The return to work call came despite there being no wages settlement. According to Social Affairs Minister It Samheng, the government simply promised to sit down with the employers and unions on September 27 to discuss “benefits for garment and footwear workers”.
In a joint statement, the unions called the government response reasonable. Cambodian Labour Confederation President Ath Thun claimed workers started returning to work soon after the union statement was issued.
The employers had already made plain their implacable opposition to any further wage rise. Their peak organisation had directed its members to seek court injunctions declaring the strikes illegal and ordering workers to return within 48 hours or face dismissal.

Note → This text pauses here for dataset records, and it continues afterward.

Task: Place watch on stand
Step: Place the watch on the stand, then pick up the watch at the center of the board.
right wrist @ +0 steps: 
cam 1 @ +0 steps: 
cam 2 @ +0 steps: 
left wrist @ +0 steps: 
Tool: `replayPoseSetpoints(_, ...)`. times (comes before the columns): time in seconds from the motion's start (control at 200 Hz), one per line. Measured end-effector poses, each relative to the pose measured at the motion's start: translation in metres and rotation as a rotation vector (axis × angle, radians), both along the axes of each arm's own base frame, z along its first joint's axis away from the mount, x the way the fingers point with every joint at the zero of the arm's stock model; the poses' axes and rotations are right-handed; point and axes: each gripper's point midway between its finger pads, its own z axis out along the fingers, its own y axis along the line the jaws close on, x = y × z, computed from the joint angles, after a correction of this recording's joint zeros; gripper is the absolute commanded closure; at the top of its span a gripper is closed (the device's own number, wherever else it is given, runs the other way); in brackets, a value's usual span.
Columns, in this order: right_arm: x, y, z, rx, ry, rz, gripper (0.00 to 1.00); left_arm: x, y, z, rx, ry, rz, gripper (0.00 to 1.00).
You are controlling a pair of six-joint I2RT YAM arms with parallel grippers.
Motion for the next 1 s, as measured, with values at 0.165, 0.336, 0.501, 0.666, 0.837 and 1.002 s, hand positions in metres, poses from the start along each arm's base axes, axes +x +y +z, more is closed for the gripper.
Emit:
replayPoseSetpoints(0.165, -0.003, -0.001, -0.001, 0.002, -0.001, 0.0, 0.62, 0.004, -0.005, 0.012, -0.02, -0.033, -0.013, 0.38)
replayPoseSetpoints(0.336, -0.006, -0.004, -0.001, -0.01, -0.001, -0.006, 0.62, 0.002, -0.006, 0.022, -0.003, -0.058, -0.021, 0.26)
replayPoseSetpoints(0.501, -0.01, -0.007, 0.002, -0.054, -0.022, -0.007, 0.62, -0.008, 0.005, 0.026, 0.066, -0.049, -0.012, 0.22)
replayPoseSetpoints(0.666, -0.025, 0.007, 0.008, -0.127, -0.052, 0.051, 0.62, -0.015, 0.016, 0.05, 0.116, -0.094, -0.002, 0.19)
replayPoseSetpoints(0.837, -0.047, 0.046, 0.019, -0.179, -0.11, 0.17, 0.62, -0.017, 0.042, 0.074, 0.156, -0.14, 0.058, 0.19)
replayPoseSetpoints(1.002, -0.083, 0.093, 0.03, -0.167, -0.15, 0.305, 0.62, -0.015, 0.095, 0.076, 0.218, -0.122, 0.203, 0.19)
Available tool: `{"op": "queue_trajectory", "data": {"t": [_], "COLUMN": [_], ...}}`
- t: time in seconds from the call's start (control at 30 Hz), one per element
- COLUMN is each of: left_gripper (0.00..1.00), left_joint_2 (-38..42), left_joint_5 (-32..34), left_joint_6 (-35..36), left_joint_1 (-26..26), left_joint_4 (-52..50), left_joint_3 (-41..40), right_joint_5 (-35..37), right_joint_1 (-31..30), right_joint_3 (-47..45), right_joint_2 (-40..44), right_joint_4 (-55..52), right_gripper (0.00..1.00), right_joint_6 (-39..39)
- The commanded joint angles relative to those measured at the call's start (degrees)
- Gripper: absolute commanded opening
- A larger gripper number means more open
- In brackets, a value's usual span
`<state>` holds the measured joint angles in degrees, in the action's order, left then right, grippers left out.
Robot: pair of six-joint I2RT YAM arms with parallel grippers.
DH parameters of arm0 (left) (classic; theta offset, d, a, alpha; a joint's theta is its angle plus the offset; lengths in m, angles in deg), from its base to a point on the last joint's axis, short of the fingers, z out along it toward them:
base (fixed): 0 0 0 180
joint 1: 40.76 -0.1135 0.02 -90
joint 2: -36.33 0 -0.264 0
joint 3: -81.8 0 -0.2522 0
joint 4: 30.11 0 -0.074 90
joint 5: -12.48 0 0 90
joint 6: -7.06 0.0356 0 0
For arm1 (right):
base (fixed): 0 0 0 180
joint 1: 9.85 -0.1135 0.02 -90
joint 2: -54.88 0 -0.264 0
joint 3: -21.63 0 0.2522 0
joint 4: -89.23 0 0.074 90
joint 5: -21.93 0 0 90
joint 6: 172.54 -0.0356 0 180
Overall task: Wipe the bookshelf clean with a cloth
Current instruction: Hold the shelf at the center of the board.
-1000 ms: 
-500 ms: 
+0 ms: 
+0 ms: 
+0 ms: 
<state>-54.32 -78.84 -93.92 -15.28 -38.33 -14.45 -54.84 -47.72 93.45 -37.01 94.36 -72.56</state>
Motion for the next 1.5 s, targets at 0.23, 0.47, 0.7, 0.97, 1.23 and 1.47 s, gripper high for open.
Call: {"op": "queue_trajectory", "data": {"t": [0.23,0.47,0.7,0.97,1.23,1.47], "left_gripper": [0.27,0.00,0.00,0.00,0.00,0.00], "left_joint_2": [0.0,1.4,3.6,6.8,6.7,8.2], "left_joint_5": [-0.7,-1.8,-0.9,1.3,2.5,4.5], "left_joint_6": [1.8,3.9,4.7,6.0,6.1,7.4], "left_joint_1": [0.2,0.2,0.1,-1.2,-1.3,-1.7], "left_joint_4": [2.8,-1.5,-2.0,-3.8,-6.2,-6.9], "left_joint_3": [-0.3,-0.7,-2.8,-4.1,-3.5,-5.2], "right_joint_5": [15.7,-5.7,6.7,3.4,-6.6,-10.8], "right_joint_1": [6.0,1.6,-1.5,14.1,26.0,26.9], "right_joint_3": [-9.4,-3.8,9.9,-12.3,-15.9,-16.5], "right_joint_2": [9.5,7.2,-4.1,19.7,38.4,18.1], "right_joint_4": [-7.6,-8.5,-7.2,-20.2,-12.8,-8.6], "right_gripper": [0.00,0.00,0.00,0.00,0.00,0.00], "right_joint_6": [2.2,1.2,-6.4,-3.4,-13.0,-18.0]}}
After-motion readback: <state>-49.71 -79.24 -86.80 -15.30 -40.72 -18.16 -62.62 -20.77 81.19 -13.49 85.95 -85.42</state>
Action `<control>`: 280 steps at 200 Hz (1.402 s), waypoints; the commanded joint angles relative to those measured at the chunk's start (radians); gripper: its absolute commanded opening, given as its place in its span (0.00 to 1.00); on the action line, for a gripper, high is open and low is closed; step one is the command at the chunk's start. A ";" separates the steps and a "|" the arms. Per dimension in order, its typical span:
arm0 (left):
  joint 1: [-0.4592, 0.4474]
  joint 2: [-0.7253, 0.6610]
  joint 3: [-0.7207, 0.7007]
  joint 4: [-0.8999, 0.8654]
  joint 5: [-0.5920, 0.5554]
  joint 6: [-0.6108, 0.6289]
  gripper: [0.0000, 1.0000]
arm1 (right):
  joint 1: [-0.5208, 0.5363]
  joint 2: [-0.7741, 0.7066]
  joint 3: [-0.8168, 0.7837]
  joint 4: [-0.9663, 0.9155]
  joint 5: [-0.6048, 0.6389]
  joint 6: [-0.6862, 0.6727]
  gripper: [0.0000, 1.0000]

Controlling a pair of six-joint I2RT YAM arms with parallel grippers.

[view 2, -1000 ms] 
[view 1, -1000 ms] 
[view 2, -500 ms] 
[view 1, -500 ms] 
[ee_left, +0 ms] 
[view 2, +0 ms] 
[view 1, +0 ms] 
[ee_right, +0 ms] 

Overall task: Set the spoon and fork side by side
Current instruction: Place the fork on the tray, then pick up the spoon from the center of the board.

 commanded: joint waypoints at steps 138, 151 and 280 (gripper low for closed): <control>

The union leaders called off the strike just as it was growing in strength. By Thursday, according to the unions, 210,000 workers from 95 factories had joined the strike, up from 60,000 on Monday. More than half the total garment industry workforce of 345,000 had walked out. The Garment Manufacturers Association claimed the figure was around 30,000, but admitted the number of strikers was growing.
Clearly taken aback by the size of the walkout, Cambodian Labour Confederation secretary general Kong Athit told the AFP news service on Wednesday that the strike had exceeded expectations because “workers are having difficulty surviving on their low wages”. He warned that the strike could continue for at least a month.
Instead, the strike was called off the next day. The government had obviously brought considerable pressure to bear. Minister Samheng warned that any further stoppages would “affect benefits for the workers, employers and our nation that is facing the impact of the global financial crisis”.
International financial institutions backed the government’s position. On Monday, the Asian Development Bank chief economist for Cambodia, Peter Brimble, said the garment industry had been hard hit by the slump in the United States and Europe and, “it’s not the right time” for a wages strike.
Among the union leaders calling for a return to work on Thursday was Ath Thorn, president of the Coalition of Cambodian Apparel Workers Democratic Union. Earlier in the week, he had predicted a strike lasting longer than the five days, unless the employers agreed to pay the $93. Yet on Thursday he said: “This is a good result... when the government and the company say they will negotiate, we feel happy.”
On July 25, following the release of a report that a living wage for garment factory workers in Phnom Penh, the capital, was around $91 per month, between 3,000 and 4,500 workers protested at the National Assembly against the paltry $5 rise to $61. Two days later, a strike at PCCS Garments, a Malaysian-owned manufacturer of goods for Adidas, Gap, and Puma, ended when police used electric shock batons, assault weapons and tear gas to force 3,000 workers back into the factory. Workers retaliated with plastic chairs and water bottles.
Young garment workers often share small rooms, occasionally in factory-owned housing, paying between $15 and $25 per month in rent. Utilities can add another $10 per month, and food costs run about a dollar a day, taking the total to $55 to $65 per month. Yet many workers have to support their families in the provinces, and send around $50 back home every month. The UN estimated last year that the wages of factory workers keep about 1.6 million of Cambodia’s 14 million people afloat.
Hun Sen’s Cambodian Peoples Party government has sought to establish the country as a cheap labour platform through free market pro-investment “reforms” and a wages structure more attractive to foreign investors than its competitors in the region. In practice, the union leaders are part of this operation.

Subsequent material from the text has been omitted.